◆ Task item ◆
Please repeat exactly the lines below from the one containing "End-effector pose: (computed" down to the one containing "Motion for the", both included, and nothing else.

(Source data)
::::::::

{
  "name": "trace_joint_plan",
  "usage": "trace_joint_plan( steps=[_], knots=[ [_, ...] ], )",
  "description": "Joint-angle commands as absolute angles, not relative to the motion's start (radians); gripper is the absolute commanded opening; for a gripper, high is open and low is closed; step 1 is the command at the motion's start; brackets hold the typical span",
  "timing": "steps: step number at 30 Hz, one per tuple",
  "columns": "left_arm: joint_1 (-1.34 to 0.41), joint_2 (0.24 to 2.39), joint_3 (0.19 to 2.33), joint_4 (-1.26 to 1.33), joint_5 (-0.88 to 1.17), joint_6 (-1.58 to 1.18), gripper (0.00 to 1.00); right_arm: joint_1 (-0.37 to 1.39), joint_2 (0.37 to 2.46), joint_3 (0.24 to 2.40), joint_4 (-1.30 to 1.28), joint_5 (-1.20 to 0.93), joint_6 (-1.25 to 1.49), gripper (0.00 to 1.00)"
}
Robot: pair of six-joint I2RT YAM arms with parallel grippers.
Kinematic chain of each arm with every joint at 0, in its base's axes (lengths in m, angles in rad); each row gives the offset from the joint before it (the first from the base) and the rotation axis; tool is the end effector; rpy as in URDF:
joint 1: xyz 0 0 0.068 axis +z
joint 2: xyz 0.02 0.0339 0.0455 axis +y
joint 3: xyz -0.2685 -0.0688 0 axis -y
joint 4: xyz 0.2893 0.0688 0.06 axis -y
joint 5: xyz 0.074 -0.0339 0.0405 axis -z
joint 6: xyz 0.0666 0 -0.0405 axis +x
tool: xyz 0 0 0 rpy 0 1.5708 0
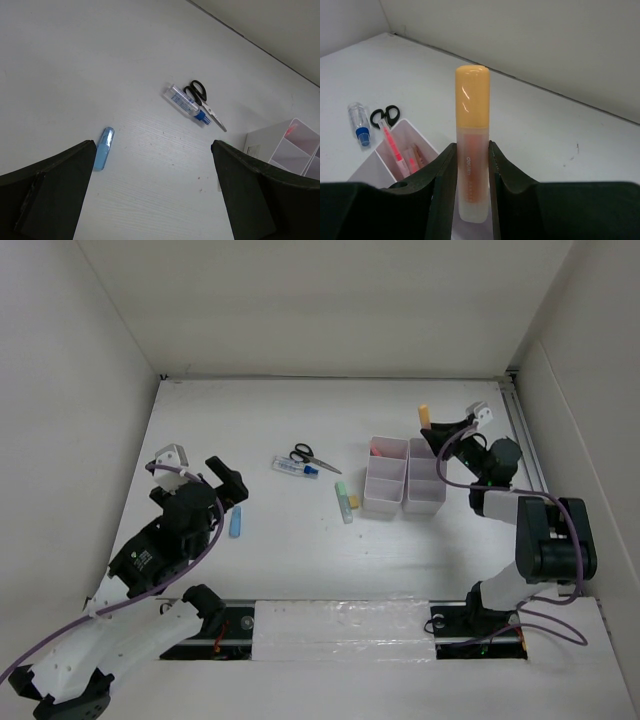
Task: Sort the stationery into containers
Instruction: Place the stationery into the container
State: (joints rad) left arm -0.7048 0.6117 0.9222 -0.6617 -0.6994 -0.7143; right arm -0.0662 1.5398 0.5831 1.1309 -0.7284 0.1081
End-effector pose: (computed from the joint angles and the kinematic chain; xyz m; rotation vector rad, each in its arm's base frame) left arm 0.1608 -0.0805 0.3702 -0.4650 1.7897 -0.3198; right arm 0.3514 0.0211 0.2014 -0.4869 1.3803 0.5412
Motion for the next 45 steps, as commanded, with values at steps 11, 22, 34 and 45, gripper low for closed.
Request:
trace_joint_plan(
  steps=[11,22,34,45],
  knots=[
    [-0.701,0.588,0.91,-0.62,-0.698,-0.701,1.0,-0.054,1.554,0.641,1.06,-0.698,0.092,0.0],
    [-0.701,0.588,0.91,-0.62,-0.689,-0.692,1.0,-0.044,1.525,0.632,1.02,-0.663,0.074,0.04],
    [-0.701,0.578,0.9,-0.62,-0.68,-0.692,1.0,-0.035,1.483,0.601,1.02,-0.667,0.074,0.2],
    [-0.701,0.569,0.9,-0.62,-0.68,-0.692,1.0,-0.035,1.502,0.611,1.0,-0.658,0.074,0.2]
  ],
)
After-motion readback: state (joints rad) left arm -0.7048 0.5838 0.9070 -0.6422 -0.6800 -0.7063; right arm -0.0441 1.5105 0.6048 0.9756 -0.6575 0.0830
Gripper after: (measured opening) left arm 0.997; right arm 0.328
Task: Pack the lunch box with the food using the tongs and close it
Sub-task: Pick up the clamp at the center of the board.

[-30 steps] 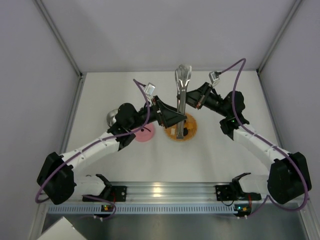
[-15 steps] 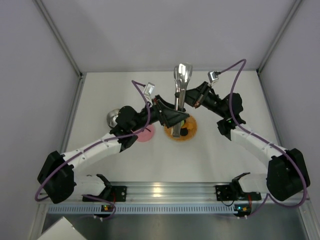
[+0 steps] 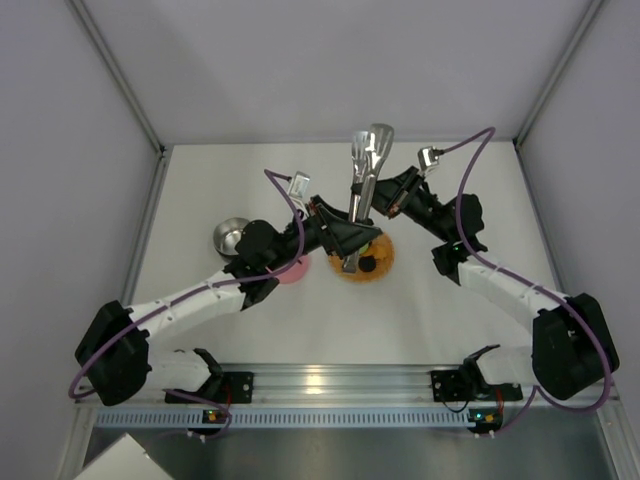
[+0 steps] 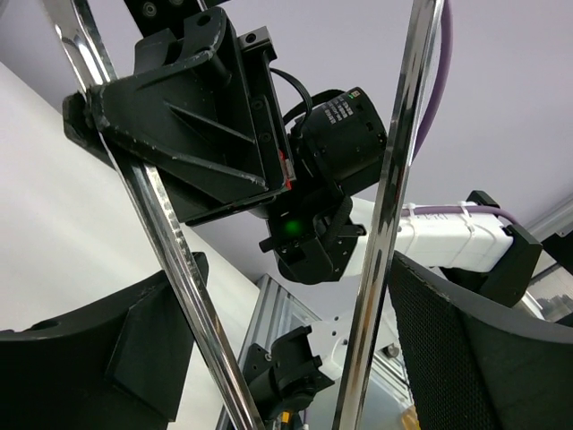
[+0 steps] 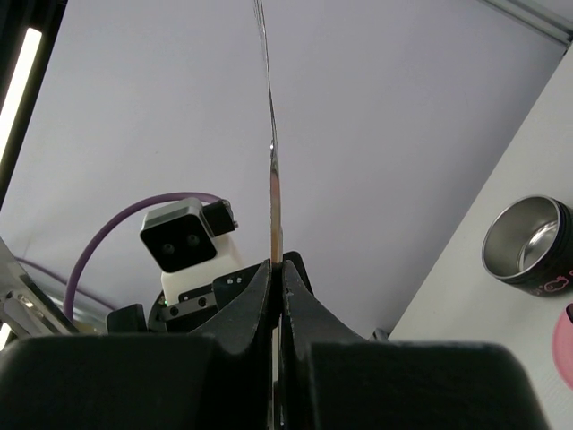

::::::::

◆ Solution ◆
End-effector pose: (computed from the joint angles and the kinematic chain; xyz m; rotation vector rad, each in its arm's base frame) left arm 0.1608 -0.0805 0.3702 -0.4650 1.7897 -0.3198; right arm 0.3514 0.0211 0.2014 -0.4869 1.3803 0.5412
Motion for the next 45 steps, as commanded, with values at steps 11, 22, 34 and 45, gripper low for closed.

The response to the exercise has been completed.